Le dirigeant bancaire Charles Dallara, négociateur pour les créanciers privés de la restructuration de la dette grecque, a exhorté les députés grecs à voter le plan de rigueur dicté par l'UE et le FMI pour sortir le pays de la crise, dans un entretien dimanche au quotidien Kathimérini.
"Je veux encourager les députés à voter" ce plan, qui sera soumis au vote parlementaire peu après minuit, a affirmé au journal libéral M. Dallara, à la tête de l'Institut de la finance internationale (IIF) qui représente les créanciers privés de la Grèce.
Les députés grecs "doivent comprendre ce qui est en jeu et reconnaître qu'au delà de la rigueur (...) il y a des profits nombreux et tangibles pour la Grèce et le peuple grec", a ajouté M. Dallaras.
"Si les citoyens grecs peuvent faire preuve d'encore un peu de patience et de persévérance", l'adoption de cette nouvelle feuille de route de rigueur va "changer subitement le climat" et concourrir à la relance, a-t-il insisté.
Le nouveau programme de dérégulation et de rigueur, qui divise la classe politique, doit être soumis dimanche après minuit au vote des députés. Mais le gouvernement de coalition socialiste-conservateur dispose en principe d'une confortable majorité au parlement.
Les députés doivent aussi avaliser les modalités du programme d'échange d'obligations détenus par les créanciers privés du pays, négocié fin janvier par l'IIF et Athènes.

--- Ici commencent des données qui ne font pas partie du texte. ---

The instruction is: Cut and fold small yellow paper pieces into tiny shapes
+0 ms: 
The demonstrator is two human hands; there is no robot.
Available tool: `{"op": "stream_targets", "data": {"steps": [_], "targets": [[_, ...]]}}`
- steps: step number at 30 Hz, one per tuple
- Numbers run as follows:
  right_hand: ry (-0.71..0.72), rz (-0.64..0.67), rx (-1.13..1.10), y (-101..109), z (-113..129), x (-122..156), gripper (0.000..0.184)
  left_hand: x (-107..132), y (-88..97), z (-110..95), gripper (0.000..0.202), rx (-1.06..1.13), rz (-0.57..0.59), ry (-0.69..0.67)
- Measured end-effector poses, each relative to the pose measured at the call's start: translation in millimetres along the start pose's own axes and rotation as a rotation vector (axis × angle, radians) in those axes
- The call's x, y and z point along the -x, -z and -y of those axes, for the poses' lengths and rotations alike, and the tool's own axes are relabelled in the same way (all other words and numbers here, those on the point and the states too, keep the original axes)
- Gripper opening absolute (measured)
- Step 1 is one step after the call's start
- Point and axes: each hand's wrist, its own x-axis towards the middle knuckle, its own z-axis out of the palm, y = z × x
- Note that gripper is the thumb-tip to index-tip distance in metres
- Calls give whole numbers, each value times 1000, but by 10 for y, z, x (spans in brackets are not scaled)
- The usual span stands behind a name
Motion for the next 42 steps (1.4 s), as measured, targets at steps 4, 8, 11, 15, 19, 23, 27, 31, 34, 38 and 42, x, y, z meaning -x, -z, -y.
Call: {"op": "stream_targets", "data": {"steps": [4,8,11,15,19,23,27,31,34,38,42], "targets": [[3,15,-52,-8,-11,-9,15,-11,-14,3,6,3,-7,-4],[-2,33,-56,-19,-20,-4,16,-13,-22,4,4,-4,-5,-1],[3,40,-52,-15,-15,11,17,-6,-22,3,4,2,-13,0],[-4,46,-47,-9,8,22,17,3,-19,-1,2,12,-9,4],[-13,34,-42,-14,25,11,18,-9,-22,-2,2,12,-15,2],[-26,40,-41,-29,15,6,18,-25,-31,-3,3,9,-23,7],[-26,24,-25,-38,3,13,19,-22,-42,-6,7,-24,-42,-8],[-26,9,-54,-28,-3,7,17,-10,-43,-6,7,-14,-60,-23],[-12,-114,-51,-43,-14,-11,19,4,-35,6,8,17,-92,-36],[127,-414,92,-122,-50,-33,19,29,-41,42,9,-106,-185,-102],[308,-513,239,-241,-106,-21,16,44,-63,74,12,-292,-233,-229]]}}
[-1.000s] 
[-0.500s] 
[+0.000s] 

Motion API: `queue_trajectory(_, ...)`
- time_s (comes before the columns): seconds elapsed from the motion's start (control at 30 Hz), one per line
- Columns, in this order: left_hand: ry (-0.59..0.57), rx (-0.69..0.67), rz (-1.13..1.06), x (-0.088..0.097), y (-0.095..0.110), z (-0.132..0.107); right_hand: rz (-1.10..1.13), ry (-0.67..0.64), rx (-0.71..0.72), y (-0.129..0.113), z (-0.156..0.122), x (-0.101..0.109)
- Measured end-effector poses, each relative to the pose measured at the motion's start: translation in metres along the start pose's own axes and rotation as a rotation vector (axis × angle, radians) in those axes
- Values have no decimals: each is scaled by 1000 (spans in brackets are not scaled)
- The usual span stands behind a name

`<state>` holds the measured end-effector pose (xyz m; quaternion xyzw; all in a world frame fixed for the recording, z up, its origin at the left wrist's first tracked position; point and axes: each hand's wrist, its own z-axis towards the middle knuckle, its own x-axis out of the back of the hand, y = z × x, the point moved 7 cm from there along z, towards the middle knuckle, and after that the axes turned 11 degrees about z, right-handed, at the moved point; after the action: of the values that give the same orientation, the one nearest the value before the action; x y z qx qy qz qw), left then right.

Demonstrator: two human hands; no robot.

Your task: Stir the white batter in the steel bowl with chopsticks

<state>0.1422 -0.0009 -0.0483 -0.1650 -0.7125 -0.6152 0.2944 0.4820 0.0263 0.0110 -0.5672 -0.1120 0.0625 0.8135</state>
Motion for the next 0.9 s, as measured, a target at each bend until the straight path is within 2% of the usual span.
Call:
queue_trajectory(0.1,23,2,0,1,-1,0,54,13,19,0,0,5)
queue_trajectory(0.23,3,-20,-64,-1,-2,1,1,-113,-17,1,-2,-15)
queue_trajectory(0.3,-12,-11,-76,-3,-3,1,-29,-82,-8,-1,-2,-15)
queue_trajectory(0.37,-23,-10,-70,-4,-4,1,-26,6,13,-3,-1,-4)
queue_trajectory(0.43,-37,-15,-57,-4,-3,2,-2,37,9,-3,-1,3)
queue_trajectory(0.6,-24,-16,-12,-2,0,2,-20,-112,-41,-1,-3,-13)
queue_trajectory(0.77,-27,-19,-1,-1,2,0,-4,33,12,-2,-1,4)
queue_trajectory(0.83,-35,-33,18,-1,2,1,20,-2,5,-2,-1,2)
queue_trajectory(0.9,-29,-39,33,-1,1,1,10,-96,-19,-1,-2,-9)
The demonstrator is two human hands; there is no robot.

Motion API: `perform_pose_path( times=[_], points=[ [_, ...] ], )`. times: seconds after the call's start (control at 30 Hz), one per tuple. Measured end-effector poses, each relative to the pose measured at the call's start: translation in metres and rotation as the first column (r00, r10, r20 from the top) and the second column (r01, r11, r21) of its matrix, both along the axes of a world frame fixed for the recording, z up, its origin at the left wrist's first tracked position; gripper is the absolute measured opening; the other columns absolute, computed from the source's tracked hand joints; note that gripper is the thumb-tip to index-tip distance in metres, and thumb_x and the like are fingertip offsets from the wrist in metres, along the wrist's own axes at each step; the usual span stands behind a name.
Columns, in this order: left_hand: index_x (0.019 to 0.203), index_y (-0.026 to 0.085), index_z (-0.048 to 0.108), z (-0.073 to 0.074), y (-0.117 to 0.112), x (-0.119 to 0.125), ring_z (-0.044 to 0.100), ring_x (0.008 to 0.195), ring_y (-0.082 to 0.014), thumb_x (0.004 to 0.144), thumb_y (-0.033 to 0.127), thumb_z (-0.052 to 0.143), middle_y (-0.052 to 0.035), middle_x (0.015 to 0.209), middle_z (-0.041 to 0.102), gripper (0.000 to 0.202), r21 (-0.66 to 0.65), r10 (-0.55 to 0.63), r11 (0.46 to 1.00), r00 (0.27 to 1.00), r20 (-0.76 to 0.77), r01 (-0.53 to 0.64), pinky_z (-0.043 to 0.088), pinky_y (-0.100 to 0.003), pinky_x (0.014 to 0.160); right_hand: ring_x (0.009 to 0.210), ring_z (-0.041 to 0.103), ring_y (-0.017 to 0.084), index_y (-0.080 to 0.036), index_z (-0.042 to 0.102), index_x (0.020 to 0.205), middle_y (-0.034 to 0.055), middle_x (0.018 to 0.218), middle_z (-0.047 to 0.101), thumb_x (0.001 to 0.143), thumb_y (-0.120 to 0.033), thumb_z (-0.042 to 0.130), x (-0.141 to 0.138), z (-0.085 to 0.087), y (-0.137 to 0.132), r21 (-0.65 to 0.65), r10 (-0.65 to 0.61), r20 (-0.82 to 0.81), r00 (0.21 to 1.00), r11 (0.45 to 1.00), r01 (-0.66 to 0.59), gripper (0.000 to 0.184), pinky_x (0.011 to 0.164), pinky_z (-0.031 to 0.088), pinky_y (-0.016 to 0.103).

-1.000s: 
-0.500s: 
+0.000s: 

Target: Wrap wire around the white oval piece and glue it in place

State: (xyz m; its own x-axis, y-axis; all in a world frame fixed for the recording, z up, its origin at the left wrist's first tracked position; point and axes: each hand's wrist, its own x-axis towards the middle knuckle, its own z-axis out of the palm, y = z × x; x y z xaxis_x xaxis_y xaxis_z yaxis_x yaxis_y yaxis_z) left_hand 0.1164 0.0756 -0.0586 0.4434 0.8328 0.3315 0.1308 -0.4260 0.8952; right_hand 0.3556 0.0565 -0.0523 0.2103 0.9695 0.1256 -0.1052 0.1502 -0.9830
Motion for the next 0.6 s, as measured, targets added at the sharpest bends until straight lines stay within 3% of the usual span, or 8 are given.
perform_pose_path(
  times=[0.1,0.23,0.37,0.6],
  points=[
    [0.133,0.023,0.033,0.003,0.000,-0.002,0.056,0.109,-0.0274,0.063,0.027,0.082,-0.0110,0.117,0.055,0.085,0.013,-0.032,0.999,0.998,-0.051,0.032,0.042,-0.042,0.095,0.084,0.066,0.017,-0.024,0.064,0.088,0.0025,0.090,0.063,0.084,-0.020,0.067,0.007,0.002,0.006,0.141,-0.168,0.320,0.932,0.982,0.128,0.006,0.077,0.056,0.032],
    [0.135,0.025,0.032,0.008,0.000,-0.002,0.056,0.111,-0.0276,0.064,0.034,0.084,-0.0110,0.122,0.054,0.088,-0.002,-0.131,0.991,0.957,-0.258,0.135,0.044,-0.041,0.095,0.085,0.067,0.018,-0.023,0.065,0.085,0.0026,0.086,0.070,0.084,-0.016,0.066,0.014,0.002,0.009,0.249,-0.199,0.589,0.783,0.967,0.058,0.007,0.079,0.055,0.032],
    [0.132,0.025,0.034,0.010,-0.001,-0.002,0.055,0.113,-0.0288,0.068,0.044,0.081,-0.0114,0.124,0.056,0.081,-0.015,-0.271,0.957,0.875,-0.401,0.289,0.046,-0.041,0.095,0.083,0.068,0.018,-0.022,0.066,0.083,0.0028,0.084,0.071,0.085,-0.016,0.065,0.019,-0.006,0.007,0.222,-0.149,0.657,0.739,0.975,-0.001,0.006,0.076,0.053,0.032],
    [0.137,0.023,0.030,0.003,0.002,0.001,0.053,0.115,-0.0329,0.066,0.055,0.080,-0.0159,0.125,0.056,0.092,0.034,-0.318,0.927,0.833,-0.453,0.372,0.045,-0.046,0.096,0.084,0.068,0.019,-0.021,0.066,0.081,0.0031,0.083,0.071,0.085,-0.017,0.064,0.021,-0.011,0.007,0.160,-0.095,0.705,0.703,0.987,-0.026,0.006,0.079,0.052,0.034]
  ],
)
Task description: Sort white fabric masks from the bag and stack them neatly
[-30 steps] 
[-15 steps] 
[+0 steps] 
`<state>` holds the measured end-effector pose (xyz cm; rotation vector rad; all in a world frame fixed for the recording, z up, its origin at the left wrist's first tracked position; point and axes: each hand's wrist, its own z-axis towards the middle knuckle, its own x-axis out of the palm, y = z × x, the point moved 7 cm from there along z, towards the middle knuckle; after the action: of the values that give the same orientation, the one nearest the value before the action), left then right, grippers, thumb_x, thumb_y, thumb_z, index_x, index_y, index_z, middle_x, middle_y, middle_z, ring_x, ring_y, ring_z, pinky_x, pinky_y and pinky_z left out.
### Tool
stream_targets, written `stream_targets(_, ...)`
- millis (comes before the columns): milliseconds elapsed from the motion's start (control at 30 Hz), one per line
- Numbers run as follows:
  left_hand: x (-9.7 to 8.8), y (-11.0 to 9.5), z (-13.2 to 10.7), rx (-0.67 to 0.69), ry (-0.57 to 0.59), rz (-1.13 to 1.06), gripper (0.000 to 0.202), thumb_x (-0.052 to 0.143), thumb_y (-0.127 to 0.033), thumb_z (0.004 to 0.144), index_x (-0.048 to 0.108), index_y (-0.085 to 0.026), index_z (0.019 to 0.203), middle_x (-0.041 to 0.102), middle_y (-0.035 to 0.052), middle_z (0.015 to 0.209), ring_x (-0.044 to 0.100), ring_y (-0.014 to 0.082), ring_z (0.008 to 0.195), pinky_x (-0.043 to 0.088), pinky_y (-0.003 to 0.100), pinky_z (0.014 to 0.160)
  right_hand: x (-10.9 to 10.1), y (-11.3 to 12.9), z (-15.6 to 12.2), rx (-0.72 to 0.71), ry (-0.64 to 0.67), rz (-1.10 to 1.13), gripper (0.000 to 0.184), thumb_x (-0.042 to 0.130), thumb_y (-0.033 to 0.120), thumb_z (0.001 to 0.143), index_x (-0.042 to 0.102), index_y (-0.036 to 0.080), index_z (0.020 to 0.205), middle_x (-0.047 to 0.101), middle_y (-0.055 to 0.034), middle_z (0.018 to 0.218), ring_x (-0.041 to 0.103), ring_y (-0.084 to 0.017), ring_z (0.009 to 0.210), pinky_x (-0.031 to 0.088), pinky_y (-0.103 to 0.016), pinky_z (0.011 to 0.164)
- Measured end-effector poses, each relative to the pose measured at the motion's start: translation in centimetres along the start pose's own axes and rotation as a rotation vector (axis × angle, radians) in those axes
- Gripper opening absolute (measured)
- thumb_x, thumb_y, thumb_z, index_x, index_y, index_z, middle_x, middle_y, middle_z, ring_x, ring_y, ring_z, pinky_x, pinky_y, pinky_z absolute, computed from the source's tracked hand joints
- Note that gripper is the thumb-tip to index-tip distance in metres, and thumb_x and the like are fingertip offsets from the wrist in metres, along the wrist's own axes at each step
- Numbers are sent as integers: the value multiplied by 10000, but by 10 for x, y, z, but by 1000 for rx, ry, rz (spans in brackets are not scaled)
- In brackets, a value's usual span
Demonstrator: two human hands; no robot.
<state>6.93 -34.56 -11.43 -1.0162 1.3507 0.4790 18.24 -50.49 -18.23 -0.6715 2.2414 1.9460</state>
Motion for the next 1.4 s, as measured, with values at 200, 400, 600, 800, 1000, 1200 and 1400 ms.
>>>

L'adoption du projet de loi, contre laquelle syndicats et gauche ont appelé à une manifestation devant le parlement dans la soirée, a été posée comme préalable par l'UE et le FMI pour débloquer le plan de renflouement et de désendettement du pays mis sur pied par la zone euro fin octobre.
Le premier volet prévoit le déblocage de prêts de 130 milliards d'euros, le second l'effacement de quelque 100 milliards de créances grecques, pour ramener la dette grecque autour de 120% du PIB en 2020.